### What you will do
Counting only lines below that contain the string "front", give the total as a single number.
--- START ---
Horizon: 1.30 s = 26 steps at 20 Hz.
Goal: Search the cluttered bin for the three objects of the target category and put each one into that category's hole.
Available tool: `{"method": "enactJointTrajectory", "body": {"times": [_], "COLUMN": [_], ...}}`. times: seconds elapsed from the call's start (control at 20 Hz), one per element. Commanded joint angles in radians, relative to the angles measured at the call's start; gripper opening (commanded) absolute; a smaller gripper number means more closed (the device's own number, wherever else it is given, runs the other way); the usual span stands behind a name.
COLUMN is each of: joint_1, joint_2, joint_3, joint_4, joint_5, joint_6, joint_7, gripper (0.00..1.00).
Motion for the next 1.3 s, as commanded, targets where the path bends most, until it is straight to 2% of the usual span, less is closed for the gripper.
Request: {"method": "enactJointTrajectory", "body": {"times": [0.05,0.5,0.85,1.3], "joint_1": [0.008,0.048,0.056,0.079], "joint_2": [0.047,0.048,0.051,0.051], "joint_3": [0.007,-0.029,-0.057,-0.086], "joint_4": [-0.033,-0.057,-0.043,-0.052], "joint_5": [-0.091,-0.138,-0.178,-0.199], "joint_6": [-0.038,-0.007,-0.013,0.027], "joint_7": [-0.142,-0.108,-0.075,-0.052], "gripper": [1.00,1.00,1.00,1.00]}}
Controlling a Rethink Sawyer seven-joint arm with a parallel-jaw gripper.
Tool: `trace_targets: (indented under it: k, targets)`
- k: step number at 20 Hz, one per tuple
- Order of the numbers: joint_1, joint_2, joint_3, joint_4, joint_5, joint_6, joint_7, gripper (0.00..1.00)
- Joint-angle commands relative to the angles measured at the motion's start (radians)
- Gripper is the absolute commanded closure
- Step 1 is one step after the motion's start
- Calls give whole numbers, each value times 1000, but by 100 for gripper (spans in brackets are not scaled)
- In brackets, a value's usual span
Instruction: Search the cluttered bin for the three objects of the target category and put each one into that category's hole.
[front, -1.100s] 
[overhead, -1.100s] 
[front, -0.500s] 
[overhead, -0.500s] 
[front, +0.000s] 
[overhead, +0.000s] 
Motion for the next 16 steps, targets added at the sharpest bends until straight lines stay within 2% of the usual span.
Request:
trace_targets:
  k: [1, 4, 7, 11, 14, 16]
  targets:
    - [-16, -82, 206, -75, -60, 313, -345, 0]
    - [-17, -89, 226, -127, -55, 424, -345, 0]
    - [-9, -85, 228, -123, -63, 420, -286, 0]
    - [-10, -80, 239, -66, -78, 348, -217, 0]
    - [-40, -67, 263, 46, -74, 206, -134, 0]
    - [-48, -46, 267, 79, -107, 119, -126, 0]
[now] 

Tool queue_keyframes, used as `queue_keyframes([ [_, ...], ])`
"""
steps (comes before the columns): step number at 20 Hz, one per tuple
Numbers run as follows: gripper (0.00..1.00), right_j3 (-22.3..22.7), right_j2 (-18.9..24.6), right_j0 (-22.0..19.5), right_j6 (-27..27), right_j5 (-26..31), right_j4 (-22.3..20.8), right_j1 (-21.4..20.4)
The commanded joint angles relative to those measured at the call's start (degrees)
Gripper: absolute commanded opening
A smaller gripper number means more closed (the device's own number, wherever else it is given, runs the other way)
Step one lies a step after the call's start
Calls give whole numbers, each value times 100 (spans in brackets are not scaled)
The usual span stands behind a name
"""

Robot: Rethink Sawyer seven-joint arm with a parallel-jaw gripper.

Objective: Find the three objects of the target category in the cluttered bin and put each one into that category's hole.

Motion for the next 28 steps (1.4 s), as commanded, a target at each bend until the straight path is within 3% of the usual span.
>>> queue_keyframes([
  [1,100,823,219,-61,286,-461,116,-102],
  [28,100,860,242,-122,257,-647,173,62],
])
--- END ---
### Answer area
3